**WHAT TO WORK ON**.
Find the word "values" in the listing, and copy out each line where it turns up.

**DATASET EXTRACT**.
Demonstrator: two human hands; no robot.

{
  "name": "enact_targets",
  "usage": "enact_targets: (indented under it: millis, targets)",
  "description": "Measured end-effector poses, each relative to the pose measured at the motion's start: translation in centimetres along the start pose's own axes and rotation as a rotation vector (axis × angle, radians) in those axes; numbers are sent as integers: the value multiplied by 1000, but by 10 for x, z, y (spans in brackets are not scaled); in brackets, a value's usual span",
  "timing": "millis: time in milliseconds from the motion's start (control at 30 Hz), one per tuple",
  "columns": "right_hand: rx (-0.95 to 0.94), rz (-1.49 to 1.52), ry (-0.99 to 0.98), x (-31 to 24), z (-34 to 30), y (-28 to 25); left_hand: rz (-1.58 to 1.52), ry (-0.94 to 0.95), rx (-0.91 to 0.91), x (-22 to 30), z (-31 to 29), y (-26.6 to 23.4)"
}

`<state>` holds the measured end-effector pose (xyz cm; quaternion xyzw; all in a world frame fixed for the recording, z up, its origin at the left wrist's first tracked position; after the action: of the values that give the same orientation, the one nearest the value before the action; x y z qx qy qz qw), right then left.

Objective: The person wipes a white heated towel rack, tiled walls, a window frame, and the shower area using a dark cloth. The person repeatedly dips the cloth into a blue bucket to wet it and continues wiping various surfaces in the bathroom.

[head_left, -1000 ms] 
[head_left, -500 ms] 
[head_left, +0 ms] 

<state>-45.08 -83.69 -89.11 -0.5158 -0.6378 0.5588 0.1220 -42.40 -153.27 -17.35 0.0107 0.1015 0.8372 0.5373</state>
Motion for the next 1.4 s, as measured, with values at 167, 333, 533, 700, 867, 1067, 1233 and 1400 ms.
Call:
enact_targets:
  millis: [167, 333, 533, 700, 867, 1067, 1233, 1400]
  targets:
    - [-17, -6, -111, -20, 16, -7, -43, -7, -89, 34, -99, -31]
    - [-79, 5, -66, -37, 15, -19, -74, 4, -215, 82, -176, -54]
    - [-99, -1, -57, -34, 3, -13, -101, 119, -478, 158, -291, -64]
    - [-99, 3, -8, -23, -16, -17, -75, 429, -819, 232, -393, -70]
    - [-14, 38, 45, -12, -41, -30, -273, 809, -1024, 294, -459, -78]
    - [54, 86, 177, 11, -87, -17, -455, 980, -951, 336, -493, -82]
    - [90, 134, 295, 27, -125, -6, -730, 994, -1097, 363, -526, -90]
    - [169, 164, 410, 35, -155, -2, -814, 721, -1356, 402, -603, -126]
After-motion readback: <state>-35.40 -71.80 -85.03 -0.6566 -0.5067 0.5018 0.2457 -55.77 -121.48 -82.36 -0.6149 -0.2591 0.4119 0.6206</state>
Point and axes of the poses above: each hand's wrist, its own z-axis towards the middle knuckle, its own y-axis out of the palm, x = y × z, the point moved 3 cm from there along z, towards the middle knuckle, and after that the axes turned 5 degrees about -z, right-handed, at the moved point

**SOLUTION TO THIS PROBLEM**.
`<state>` holds the measured end-effector pose (xyz cm; quaternion xyzw; all in a world frame fixed for the recording, z up, its origin at the left wrist's first tracked position; after the action: of the values that give the same orientation, the one nearest the value before the action; x y z qx qy qz qw), right then left.
Motion for the next 1.4 s, as measured, with values at 167, 333, 533, 700, 867, 1067, 1233 and 1400 ms.

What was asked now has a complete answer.